Abuelo, abuela… llenáis mi árbol de flores
Hoy cerramos la ronda de visitas de los abuelos de nuestros “trotamundos” con el grupo de los nacidos en 2023, los mayores de la escuela.
Al ser los más grandes, hemos podido ver cómo asumían su papel de anfitriones con mucha más seguridad que en días anteriores. Estaban felices y muy ilusionados: desde primera hora de la mañana nos contaban, emocionados, que sus abuelos venían a verles.

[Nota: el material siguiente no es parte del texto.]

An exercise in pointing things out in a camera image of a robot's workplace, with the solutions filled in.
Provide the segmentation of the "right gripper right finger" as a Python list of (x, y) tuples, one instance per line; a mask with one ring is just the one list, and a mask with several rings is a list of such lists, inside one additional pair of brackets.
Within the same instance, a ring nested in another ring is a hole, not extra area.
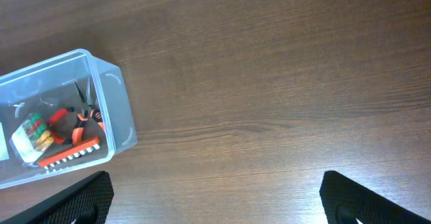
[(329, 224), (430, 224), (336, 171), (324, 173), (319, 194)]

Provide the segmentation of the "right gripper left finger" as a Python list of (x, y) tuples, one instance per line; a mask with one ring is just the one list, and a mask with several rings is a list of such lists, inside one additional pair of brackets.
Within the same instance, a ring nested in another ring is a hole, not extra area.
[(109, 173), (99, 171), (3, 222), (104, 224), (113, 197)]

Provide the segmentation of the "orange bit holder strip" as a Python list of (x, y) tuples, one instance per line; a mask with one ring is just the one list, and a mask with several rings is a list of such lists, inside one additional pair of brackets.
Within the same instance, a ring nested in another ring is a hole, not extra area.
[(36, 161), (36, 166), (46, 170), (53, 169), (57, 165), (67, 163), (83, 155), (100, 149), (100, 139), (92, 137), (91, 139), (81, 140), (72, 143), (66, 147), (49, 147), (48, 153), (44, 153)]

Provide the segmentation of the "long nose pliers orange black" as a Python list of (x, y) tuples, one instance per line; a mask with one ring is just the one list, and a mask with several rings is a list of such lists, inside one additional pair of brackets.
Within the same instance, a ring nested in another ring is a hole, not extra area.
[(102, 118), (102, 113), (97, 105), (93, 101), (92, 97), (92, 80), (88, 79), (86, 84), (86, 95), (84, 96), (77, 82), (75, 82), (75, 88), (78, 93), (78, 96), (81, 99), (81, 112), (77, 114), (77, 120), (75, 124), (75, 128), (72, 132), (72, 144), (73, 146), (78, 146), (81, 144), (86, 144), (90, 149), (99, 149), (100, 148), (100, 139), (95, 136), (89, 140), (83, 140), (84, 129), (86, 124), (93, 120), (98, 126), (105, 131), (104, 121)]

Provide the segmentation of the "clear plastic container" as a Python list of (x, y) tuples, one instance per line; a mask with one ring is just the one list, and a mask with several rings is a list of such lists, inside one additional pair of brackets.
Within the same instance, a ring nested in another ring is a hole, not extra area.
[[(64, 137), (70, 137), (81, 99), (77, 82), (84, 96), (86, 84), (92, 80), (92, 97), (104, 121), (105, 131), (90, 120), (82, 139), (97, 136), (100, 149), (67, 163), (46, 170), (25, 165), (15, 154), (9, 140), (29, 113), (41, 114), (45, 122), (60, 108), (74, 107), (57, 125)], [(8, 73), (1, 77), (1, 187), (9, 188), (105, 163), (137, 143), (137, 133), (121, 70), (84, 49), (59, 56)]]

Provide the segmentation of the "red diagonal cutters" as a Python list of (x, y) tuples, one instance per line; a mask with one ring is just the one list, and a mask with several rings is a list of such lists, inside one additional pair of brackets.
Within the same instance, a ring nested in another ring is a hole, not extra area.
[(50, 128), (51, 136), (54, 139), (54, 142), (59, 145), (70, 145), (72, 144), (72, 140), (70, 137), (64, 137), (57, 130), (57, 125), (62, 121), (68, 114), (74, 113), (74, 107), (64, 107), (58, 109), (46, 122), (46, 125)]

Para esta ocasión, sus profesores prepararon una actividad muy especial: un árbol sin hojas ni flores que, poco a poco, fue cobrando vida gracias a los niños y a sus abuelos. Juntos lo “vistieron”, llenándolo de color, simbolizando ese vínculo tan especial que comparten.
Y es que los nietos son como brotes en primavera: llenos de energía, curiosidad, movimiento y vida nueva. Una energía que contagian a sus abuelos, aunque a veces les pidan más de lo que su fuerza permite. Pero ahí aparece lo más valioso: donde falta energía, sobra cariño, paciencia y sabiduría.

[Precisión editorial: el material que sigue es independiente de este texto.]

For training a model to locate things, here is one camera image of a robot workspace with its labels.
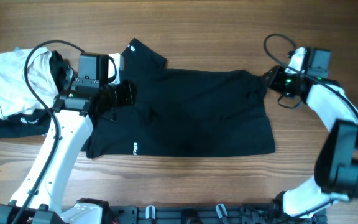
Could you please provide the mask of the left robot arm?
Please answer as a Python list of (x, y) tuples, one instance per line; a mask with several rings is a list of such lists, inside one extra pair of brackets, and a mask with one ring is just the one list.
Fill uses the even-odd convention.
[(9, 203), (0, 203), (0, 223), (111, 223), (106, 201), (83, 198), (63, 210), (63, 195), (76, 158), (99, 116), (115, 107), (133, 105), (136, 94), (130, 80), (61, 91), (29, 173)]

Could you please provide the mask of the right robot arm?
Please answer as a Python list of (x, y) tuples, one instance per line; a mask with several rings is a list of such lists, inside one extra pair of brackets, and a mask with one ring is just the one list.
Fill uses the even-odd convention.
[(283, 96), (299, 96), (322, 120), (329, 135), (314, 174), (297, 188), (280, 192), (265, 216), (276, 223), (300, 222), (339, 202), (358, 198), (358, 110), (333, 80), (288, 73), (274, 66), (264, 85)]

Los abuelos miman, eso lo sabemos, pero aportan mucho más de lo que parece. Para los niños son refugio, afecto, comprensión y aceptación. Y, en ocasiones, también ese pequeño respiro de las normas del día a día… que tanto disfrutan.

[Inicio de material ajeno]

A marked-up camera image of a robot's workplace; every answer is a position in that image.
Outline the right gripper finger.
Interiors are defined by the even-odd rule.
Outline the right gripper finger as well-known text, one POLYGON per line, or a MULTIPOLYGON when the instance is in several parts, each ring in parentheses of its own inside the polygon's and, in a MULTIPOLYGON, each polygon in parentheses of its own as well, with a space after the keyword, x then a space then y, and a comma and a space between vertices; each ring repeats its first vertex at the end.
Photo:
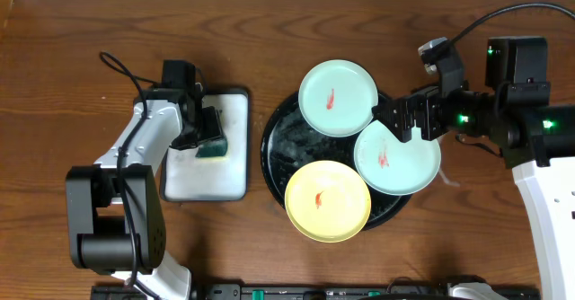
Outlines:
POLYGON ((397 100, 381 100, 371 111, 375 119, 396 119, 400 115, 397 100))
POLYGON ((400 142, 407 143, 412 139, 411 130, 415 125, 416 119, 413 115, 393 115, 388 128, 400 142))

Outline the green yellow sponge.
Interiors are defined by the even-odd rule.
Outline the green yellow sponge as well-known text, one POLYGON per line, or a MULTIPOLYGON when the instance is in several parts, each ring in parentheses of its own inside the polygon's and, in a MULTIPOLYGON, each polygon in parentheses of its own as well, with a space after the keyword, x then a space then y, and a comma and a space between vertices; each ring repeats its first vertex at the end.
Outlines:
POLYGON ((196 158, 224 157, 227 154, 228 143, 225 138, 208 141, 198 147, 196 158))

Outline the green plate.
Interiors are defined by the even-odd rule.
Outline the green plate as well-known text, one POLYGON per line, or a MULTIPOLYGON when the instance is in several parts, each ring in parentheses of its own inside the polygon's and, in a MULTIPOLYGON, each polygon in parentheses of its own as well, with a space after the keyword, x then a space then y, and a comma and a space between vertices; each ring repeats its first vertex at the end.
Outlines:
POLYGON ((363 129, 354 145, 356 170, 372 189, 405 196, 426 188, 437 176, 441 150, 437 140, 423 140, 419 128, 402 143, 379 121, 363 129))
POLYGON ((349 137, 366 127, 378 104, 372 76, 342 59, 314 66, 302 80, 298 106, 309 126, 329 137, 349 137))

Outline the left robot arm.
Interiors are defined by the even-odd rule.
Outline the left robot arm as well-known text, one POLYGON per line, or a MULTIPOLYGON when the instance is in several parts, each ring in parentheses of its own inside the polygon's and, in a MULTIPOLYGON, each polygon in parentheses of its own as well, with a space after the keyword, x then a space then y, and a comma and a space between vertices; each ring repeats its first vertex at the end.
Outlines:
POLYGON ((190 299, 192 274, 166 250, 155 174, 170 149, 188 150, 223 136, 217 111, 203 104, 202 73, 190 62, 166 60, 162 79, 147 89, 114 56, 108 67, 129 77, 138 95, 114 145, 94 164, 66 175, 70 257, 79 269, 123 280, 150 299, 190 299))

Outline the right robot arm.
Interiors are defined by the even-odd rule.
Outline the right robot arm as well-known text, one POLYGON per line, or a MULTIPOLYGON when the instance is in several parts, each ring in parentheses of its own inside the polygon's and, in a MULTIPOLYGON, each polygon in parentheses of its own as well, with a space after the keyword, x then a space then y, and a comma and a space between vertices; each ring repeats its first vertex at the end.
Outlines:
POLYGON ((547 41, 540 36, 492 37, 486 86, 472 92, 450 41, 419 49, 438 81, 372 109, 402 143, 411 130, 436 139, 448 131, 487 137, 496 145, 526 206, 544 299, 574 297, 574 107, 550 103, 547 41))

Con esta última visita cerramos una semana muy especial en la escuela. Gracias, abuelos, por vuestra entrega y vuestro cariño. Sois fundamentales, no solo para vuestros nietos, también para nosotros.
Y ahora… seguimos adelante: ¡ya estamos preparando la visita de las mamás, que comenzará con la llegada de mayo!